Diane Lane had already done more than ten films by the time she appeared in Streets of Fire and described her character, at the time, as, “the first glamorous role I’ve had.” She looks beautiful and inhabits her rock star character with complete conviction thanks to essaying a punk rock musician previously in Ladies and Gentlemen, The Fabulous Stains (1981). She has all the moves down cold as an iconic rock star and looks great on stage. Lane has that retro look and she would have been a big star in Hollywood films made during the ‘40s. Hill originally wrote Ellen Aim as a 28-year-old woman but Lane auditioned for the role when she was 18. He was reluctant to cast her because he felt that she was too young but he met her in New York City and she auditioned in black leather pants, a black mesh top, and high-heeled boots, feigning confidence. Based on this, Hill cast her in the role.
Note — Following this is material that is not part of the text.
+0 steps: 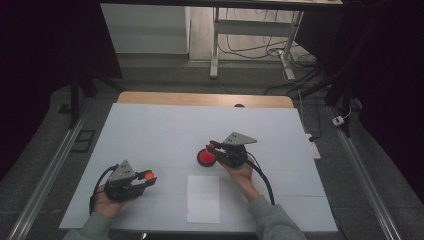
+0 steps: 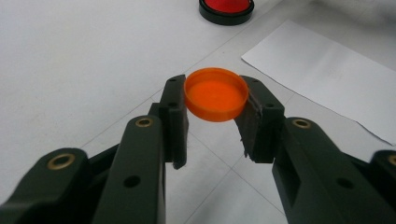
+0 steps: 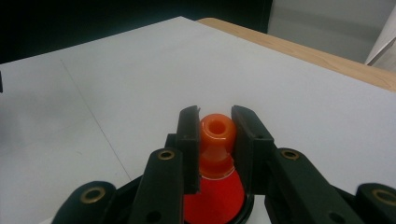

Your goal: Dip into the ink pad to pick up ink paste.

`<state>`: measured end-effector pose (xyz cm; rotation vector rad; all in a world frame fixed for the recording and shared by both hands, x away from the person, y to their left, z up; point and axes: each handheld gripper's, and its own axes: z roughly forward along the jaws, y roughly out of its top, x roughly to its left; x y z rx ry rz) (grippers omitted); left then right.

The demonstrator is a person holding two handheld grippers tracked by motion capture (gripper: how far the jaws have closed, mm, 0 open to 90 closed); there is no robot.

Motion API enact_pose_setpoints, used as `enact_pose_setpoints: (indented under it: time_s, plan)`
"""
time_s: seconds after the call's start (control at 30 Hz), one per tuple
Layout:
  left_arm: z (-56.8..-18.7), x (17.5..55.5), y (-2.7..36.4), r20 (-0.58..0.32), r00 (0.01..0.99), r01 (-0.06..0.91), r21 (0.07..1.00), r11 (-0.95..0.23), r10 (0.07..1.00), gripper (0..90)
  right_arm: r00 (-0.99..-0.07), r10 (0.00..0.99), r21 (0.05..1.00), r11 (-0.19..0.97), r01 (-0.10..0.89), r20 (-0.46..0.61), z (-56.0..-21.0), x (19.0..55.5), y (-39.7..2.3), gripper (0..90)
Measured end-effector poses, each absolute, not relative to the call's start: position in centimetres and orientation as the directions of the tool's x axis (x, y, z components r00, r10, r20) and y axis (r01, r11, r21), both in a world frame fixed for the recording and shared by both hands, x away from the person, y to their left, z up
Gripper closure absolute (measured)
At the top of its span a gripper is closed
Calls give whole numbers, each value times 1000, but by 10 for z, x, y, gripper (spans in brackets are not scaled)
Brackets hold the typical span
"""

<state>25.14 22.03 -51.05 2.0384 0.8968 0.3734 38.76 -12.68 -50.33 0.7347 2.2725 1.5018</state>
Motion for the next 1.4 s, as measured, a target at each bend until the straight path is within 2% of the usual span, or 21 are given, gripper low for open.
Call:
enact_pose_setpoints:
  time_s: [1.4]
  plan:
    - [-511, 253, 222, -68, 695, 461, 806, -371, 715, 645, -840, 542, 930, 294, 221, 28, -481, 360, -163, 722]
In addition, he was so impressed with her work on the film that he wrote additional scenes for her during the shoot.


When Raven and Cody finally meet, they exchange tough guy pleasantries and set up a future showdown. Willem Dafoe looks like he just walked off the set of The Loveless (1982) and I always wondered if Hill was a fan of the cult film oddity that marked the auspicious directorial debut of Kathryn Bigelow. Raven is a cartoonish bad guy complete with some kind of fetish gear overalls and vampirish pallor. In some respects it is a one-note warm-up for his truly evil and deliciously complex baddie in To Live and Die in L.A. (1985). The final showdown between Raven and Cody, which took nine days to shoot, is appropriately introduced musically by Ry Cooder’s ominous cover of Link Wray’s classic, “Rumble.” Their confrontation is a contemporary riff on the old western showdown between two gunslingers, except that Raven and Cody slug it out with large hammers that are normally used to break rocks. Then, they settle things the old fashion way: they beat the crap out of each other. Guess who prevails?
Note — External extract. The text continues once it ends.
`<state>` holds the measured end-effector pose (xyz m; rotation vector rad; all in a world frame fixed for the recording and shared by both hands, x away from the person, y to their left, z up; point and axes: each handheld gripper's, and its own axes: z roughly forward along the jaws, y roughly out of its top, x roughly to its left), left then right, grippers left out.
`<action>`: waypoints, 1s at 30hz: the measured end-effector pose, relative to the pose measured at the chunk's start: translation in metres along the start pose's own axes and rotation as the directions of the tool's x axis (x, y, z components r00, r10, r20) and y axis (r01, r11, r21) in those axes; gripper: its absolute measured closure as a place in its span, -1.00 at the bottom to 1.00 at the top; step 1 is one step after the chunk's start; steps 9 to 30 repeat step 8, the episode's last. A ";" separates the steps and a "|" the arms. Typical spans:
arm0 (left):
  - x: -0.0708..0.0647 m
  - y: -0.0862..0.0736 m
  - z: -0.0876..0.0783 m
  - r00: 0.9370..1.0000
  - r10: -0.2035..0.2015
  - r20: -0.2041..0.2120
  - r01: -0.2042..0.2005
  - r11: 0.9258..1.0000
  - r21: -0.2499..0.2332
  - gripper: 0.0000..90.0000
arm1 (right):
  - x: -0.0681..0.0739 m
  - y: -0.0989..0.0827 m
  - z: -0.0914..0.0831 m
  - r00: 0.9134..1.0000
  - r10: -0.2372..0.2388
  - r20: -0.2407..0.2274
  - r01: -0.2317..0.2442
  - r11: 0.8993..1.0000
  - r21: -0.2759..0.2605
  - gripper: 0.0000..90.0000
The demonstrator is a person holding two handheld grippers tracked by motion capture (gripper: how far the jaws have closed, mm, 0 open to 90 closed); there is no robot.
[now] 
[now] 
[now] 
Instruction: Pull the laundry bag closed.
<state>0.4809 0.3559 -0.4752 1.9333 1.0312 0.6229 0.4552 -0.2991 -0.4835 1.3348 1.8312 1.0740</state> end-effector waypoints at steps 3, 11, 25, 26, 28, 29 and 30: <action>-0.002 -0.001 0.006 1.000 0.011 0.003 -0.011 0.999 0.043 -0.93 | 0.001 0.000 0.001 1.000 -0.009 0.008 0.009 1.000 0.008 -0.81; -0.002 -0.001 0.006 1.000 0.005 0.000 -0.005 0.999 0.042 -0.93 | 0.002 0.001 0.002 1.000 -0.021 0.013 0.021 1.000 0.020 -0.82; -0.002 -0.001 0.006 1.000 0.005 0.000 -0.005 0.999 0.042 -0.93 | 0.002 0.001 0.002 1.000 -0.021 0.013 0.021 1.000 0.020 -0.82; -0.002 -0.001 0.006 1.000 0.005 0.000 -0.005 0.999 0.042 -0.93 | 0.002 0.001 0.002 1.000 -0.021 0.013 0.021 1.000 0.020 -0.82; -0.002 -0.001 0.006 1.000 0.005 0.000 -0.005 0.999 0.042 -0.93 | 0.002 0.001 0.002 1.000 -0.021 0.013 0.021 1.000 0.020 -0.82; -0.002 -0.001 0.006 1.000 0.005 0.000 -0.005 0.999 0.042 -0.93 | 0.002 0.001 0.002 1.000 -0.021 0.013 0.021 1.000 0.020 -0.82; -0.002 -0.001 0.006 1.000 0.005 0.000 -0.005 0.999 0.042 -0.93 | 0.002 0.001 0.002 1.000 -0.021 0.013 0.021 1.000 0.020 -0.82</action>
A lot of wonderful character actors early in their careers pop in this film. Ed Begley Jr. has a peculiar cameo as a quirky bum who gives Cody a tip as to where Ellen is being held. At one point, Cody and his group cross paths with the Sorels, doo-wop group that features a young Mykel T. Williamson and Robert Townsend. At the end of the film they sing “I Can Dream About You,” which was actually done by Dan Hartman, and proved to be the most successful song from the film, becoming a Billboard Top 10 hit in 1984. However, Winston Ford actually sang the version that is used in the film with Hartman performing the version on the soundtrack album. Lee Ving, lead singer of the punk band Fear has a memorable minor role as Raven’s right-hand man. He gets to do the tough guy thing and definitely looks the part of a badass biker. Cult rockabilly band The Blasters are quite fittingly the house band at Torchies, a scuzzy biker bar where the Bombers hang out and ogle a fishnet-clad go-go dancer played by Marine Jahan, Jennifer Beals’ dance double in Flashdance (1983).
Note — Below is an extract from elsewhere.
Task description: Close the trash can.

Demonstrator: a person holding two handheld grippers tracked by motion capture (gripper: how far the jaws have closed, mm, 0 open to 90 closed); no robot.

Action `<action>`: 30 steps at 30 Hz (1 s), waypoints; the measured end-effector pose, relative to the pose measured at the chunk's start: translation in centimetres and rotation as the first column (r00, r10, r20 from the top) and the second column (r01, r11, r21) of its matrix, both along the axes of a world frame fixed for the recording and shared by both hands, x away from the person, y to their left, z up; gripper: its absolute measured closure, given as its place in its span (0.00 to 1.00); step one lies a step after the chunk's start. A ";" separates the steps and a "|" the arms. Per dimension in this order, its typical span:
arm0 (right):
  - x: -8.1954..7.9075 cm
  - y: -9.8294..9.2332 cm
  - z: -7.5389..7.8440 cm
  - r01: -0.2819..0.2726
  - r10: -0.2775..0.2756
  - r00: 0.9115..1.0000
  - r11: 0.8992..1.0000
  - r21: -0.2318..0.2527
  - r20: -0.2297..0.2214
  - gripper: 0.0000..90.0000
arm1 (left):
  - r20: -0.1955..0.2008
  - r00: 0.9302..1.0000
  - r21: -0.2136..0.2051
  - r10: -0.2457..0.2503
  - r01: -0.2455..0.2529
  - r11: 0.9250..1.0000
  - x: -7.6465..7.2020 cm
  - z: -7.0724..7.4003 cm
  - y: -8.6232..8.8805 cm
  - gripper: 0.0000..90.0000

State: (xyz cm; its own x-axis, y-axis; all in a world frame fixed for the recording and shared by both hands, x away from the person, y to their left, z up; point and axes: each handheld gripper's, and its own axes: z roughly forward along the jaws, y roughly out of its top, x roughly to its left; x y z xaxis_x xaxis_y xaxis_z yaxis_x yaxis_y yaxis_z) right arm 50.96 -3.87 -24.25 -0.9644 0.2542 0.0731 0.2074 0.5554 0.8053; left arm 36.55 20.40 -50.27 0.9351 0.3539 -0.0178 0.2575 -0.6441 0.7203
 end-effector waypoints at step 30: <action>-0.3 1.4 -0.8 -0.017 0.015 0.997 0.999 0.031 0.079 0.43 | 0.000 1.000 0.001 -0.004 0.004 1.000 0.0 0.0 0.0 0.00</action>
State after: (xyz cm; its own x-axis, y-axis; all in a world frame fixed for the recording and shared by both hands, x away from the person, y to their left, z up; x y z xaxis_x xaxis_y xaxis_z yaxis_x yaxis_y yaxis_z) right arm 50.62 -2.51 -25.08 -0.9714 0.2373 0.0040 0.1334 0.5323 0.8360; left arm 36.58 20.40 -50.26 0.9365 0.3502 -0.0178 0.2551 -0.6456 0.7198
Filming began in Chicago in April 1983 and continued for 45 days at various Los Angeles locations, including two weeks at a soap factory in Wilmington, California with additional filming taking place at Universal Studios. Some scenes, like the Strip District and Battery sequences, neon tubing was painted because its light was too bright. In some cases, penlights were used to fill in where professional lighting equipment was too strong. In the Richmond District, the environment’s look is “very soft; the colors don’t call attention to themselves,” cinematographer Andrew Laszlo said in an interview. In the Battery, the light is “contrasting and harsh, with vivid colors,” he said at the time. For the Parkside District, Argyle prints and plaids were used. For part of the train sequence, it was filmed in Chicago’s Kimball-Lawrence CTA yard, and on Lower Wacker Drive. Production designer John Vallone erected a special train car on Universal’s backlot to complete the sequence.


The ten days of filming in Chicago were exteriors at night on locations that included platforms of elevated subway lines and the depth of Lower Wacker Drive. For Hill, the subways and their look was vital to the world of the film and represented one of three modes of transportation with the other two being cars and motorcycles. While shooting in the city, the production was plagued by bad weather that included rain, hail and snow and a combination of all three.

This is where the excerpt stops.